● **Problem description**
Transcribe the lines below exactly. No image belongs in the transcription.

*** Data section ***

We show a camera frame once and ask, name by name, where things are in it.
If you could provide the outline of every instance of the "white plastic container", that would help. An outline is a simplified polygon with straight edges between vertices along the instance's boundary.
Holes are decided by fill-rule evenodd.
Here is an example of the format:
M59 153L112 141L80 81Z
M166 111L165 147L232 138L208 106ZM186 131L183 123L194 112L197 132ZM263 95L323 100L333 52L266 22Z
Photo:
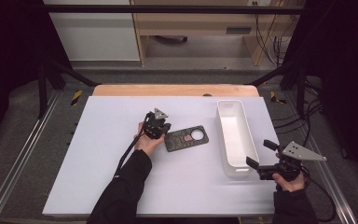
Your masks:
M217 131L223 167L230 177L246 177L253 168L246 164L246 157L259 162L255 144L241 101L217 102Z

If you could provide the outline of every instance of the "metal bracket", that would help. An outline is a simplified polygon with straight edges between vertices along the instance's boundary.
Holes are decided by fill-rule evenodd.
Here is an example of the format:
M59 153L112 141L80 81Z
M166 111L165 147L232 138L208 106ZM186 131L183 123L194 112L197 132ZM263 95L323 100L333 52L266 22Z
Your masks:
M295 142L291 142L282 151L282 154L300 161L327 161L326 157L321 156Z
M167 114L155 108L155 119L166 119L167 117L168 117Z

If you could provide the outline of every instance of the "white table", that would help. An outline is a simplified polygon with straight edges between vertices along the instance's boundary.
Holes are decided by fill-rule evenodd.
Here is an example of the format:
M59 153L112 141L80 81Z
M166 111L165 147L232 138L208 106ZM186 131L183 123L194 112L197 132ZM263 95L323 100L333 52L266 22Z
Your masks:
M256 171L232 179L223 171L216 131L218 100L241 100L261 165L276 163L264 139L278 143L261 97L91 96L49 194L43 214L88 216L132 137L155 107L167 113L171 131L203 125L210 142L174 152L160 145L152 157L138 204L140 217L244 217L273 214L273 181Z

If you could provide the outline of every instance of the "cable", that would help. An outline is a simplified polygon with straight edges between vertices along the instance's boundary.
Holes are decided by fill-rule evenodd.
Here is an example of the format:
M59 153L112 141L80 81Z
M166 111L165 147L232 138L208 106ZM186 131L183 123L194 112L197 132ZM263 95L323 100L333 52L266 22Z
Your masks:
M118 177L118 172L120 171L121 166L124 163L124 160L126 160L127 156L129 155L130 151L132 150L133 146L135 146L135 144L142 137L142 135L144 135L144 133L142 133L142 132L144 131L146 120L150 116L149 114L150 113L146 114L141 130L138 132L138 135L133 138L133 141L131 142L130 146L127 148L127 150L124 152L123 156L120 158L120 161L118 162L118 166L117 166L115 174L114 174L114 177Z
M291 115L287 118L284 118L284 119L272 119L272 121L290 119L291 117L294 117L295 115L297 115L297 114L293 114L293 115Z
M317 110L315 110L315 109L318 108L318 106L322 105L322 104L317 104L317 105L314 106L312 109L310 109L310 105L313 104L314 102L316 102L316 100L319 100L319 99L315 99L314 101L312 101L312 102L309 104L309 110L307 110L307 114L306 114L307 117L309 117L310 115L314 114L314 113L317 111ZM288 122L288 123L285 123L285 124L283 124L283 125L280 125L280 126L276 126L276 127L274 127L274 129L279 129L279 128L282 128L282 127L289 126L290 124L293 124L293 123L295 123L295 122L298 121L298 120L301 120L301 118L294 119L294 120L292 120L292 121L290 121L290 122Z
M310 105L312 105L316 101L319 101L319 99L314 99L312 102L310 102L308 104L308 107L307 107L307 112L308 113L310 112ZM308 130L307 130L307 134L305 135L304 142L302 144L303 147L307 144L308 138L310 137L310 116L307 116L307 123L308 123Z
M268 60L269 60L271 63L274 63L274 64L276 64L276 63L275 63L275 62L272 60L272 58L270 57L269 51L268 51L268 49L267 49L267 47L266 47L266 43L267 43L267 41L268 41L268 39L269 39L269 34L270 34L270 32L271 32L272 26L273 26L273 24L275 23L275 21L277 20L278 17L279 17L279 15L275 15L275 16L274 16L274 19L272 20L271 25L270 25L269 28L268 28L266 40L264 40L264 39L263 39L263 36L261 35L260 29L259 29L258 14L255 14L255 38L256 38L257 43L258 43L258 45L260 46L260 48L261 48L261 49L263 50L263 52L266 54Z
M277 67L278 67L279 65L272 60L271 53L269 52L269 49L270 49L270 48L268 48L268 51L267 51L267 53L268 53L268 59L269 59L270 62L272 62L273 64L277 65Z
M289 130L289 131L286 131L286 132L277 133L277 134L284 134L284 133L290 133L290 132L293 132L293 131L295 131L295 130L297 130L297 129L301 128L302 126L304 126L306 123L307 123L307 122L303 122L300 126L295 127L295 128L294 128L294 129L292 129L292 130Z
M328 200L330 201L331 203L331 206L333 208L333 212L331 214L331 216L329 218L326 218L326 219L320 219L318 218L318 221L320 222L330 222L332 221L335 217L336 217L336 214L337 214L337 207L336 207L336 204L334 203L334 200L333 198L330 196L330 194L327 192L327 190L322 186L320 185L318 182L316 182L314 179L312 179L310 177L310 171L307 169L307 167L305 166L301 166L301 169L300 171L305 175L305 177L310 180L310 182L312 182L313 184L315 184L319 189L322 190L322 192L327 196Z
M298 18L295 15L290 15L290 18L292 20L292 22L289 24L289 26L286 27L286 29L283 31L282 36L274 36L274 40L272 42L273 44L273 49L274 49L274 55L276 57L276 62L274 62L274 64L276 64L277 66L281 65L282 63L280 63L280 59L284 59L284 55L286 54L286 52L281 52L281 46L282 46L282 42L286 42L288 41L291 37L287 37L287 39L282 40L282 37L285 35L285 33L295 24L297 23Z

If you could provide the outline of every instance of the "circular hole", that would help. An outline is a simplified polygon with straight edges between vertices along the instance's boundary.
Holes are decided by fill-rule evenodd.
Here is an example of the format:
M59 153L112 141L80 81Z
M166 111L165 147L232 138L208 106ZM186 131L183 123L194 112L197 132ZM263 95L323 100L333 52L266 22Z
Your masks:
M203 131L201 130L194 130L193 132L191 132L191 137L194 139L194 140L201 140L203 138Z

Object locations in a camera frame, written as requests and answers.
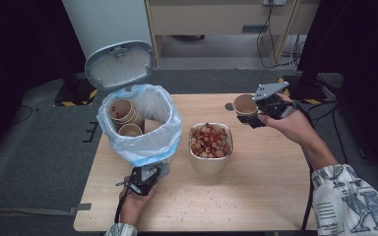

*** End of Data section ***

● **Output for this task**
We show a camera frame once and ask, name by name, where things are in it.
If you could provide the outline of every instance of the "white plastic container", that would help. An outline is a simplified polygon with straight edges between vertices along the instance's boundary.
Holes are decided by fill-rule evenodd.
Here is an example of the format:
M59 153L112 141L80 81Z
M166 111L165 147L232 138L208 106ZM186 131L183 123L194 112L197 132ZM263 95L323 100L333 52L266 22Z
Photo:
Your masks:
M217 131L223 167L230 177L246 177L253 168L246 164L246 157L259 162L255 144L241 101L217 102Z

If you could provide the outline of every instance of the "metal bracket", that would help. An outline is a simplified polygon with straight edges between vertices along the instance's boundary.
Holes are decided by fill-rule evenodd.
Here is an example of the format:
M59 153L112 141L80 81Z
M166 111L165 147L232 138L208 106ZM186 131L183 123L194 112L197 132ZM263 95L323 100L333 52L266 22Z
Your masks:
M295 142L291 142L282 151L282 154L300 161L327 161L326 157L321 156Z
M167 114L155 108L155 119L166 119L167 117L168 117Z

If you could provide the outline of every instance of the "white table", that would help. An outline is a simplified polygon with straight edges between vertices along the instance's boundary.
Holes are decided by fill-rule evenodd.
Here is an example of the format:
M59 153L112 141L80 81Z
M166 111L165 147L232 138L208 106ZM186 131L183 123L194 112L197 132ZM263 95L323 100L333 52L266 22Z
Your masks:
M256 171L232 179L223 171L216 131L218 100L241 100L261 165L276 163L264 139L278 143L261 97L91 96L49 194L43 214L88 216L132 137L155 107L167 113L171 131L203 125L210 142L174 152L160 145L152 157L138 204L140 217L244 217L273 214L273 181Z

If you could provide the outline of every instance of the "cable", that would help. An outline is a simplified polygon with straight edges between vertices along the instance's boundary.
Holes are decided by fill-rule evenodd.
Here is an example of the format:
M59 153L112 141L80 81Z
M166 111L165 147L232 138L208 106ZM186 131L183 123L194 112L197 132ZM263 95L323 100L333 52L266 22Z
Your masks:
M118 177L118 172L120 171L121 166L124 163L124 160L126 160L127 156L129 155L130 151L132 150L133 146L135 146L135 144L142 137L142 135L144 135L144 133L142 133L142 132L144 131L146 120L150 116L149 114L150 113L146 114L141 130L138 132L138 135L133 138L133 141L131 142L130 146L127 148L127 150L124 152L123 156L120 158L120 161L118 162L118 166L117 166L115 174L114 174L114 177Z
M291 115L287 118L284 118L284 119L272 119L272 121L290 119L291 117L294 117L295 115L297 115L297 114L293 114L293 115Z
M317 110L315 110L315 109L318 108L318 106L322 105L322 104L317 104L317 105L314 106L312 109L310 109L310 105L313 104L314 102L316 102L316 100L319 100L319 99L315 99L314 101L312 101L312 102L309 104L309 110L307 110L307 114L306 114L307 117L309 117L310 115L314 114L314 113L317 111ZM288 122L288 123L285 123L285 124L283 124L283 125L280 125L280 126L276 126L276 127L274 127L274 129L279 129L279 128L282 128L282 127L289 126L290 124L293 124L293 123L295 123L295 122L298 121L298 120L301 120L301 118L294 119L294 120L292 120L292 121L290 121L290 122Z
M310 105L312 105L316 101L319 101L319 99L314 99L312 102L310 102L308 104L308 107L307 107L307 112L308 113L310 112ZM308 130L307 130L307 134L305 135L304 142L302 144L303 147L307 144L308 138L310 137L310 116L307 116L307 123L308 123Z
M268 60L269 60L271 63L274 63L274 64L276 64L276 63L275 63L275 62L272 60L272 58L270 57L269 51L268 51L268 49L267 49L267 47L266 47L266 43L267 43L267 41L268 41L268 39L269 39L269 34L270 34L270 32L271 32L272 26L273 26L273 24L275 23L275 21L277 20L278 17L279 17L279 15L275 15L275 16L274 16L274 19L272 20L271 25L270 25L269 28L268 28L266 40L264 40L264 39L263 39L263 36L261 35L260 29L259 29L258 14L255 14L255 38L256 38L257 43L258 43L258 45L260 46L260 48L261 48L261 49L263 50L263 52L266 54Z
M277 67L278 67L279 65L272 60L271 53L269 52L269 49L270 49L270 48L268 48L268 51L267 51L267 53L268 53L268 59L269 59L270 62L272 62L273 64L277 65Z
M289 130L289 131L286 131L286 132L277 133L277 134L284 134L284 133L290 133L290 132L293 132L293 131L295 131L295 130L297 130L297 129L301 128L302 126L304 126L306 123L307 123L307 122L303 122L300 126L295 127L295 128L294 128L294 129L292 129L292 130Z
M328 200L330 201L331 203L331 206L333 208L333 212L331 214L331 216L329 218L326 218L326 219L320 219L318 218L318 221L320 222L330 222L332 221L335 217L336 217L336 214L337 214L337 207L336 207L336 204L334 203L334 200L333 198L330 196L330 194L327 192L327 190L322 186L320 185L318 182L316 182L314 179L312 179L310 177L310 171L307 169L307 167L305 166L301 166L301 169L300 171L305 175L305 177L310 180L310 182L312 182L313 184L315 184L319 189L322 190L322 192L327 196Z
M298 18L295 15L290 15L290 18L292 20L292 22L289 24L289 26L286 27L286 29L283 31L282 36L274 36L274 40L272 42L273 44L273 49L274 49L274 55L276 57L276 62L274 62L274 64L276 64L277 66L281 65L282 63L280 63L280 59L284 59L284 55L286 54L286 52L281 52L281 46L282 46L282 42L286 42L288 41L291 37L287 37L287 39L282 40L282 37L285 35L285 33L295 24L297 23Z

If you could provide the outline of every instance of the "circular hole", that would help. An outline is a simplified polygon with straight edges between vertices along the instance's boundary.
Holes are decided by fill-rule evenodd.
Here is an example of the format:
M59 153L112 141L80 81Z
M166 111L165 147L232 138L208 106ZM186 131L183 123L194 112L197 132ZM263 95L323 100L333 52L266 22Z
Your masks:
M203 131L201 130L194 130L193 132L191 132L191 137L194 139L194 140L201 140L203 138Z

Object locations in a camera frame, written as requests and answers.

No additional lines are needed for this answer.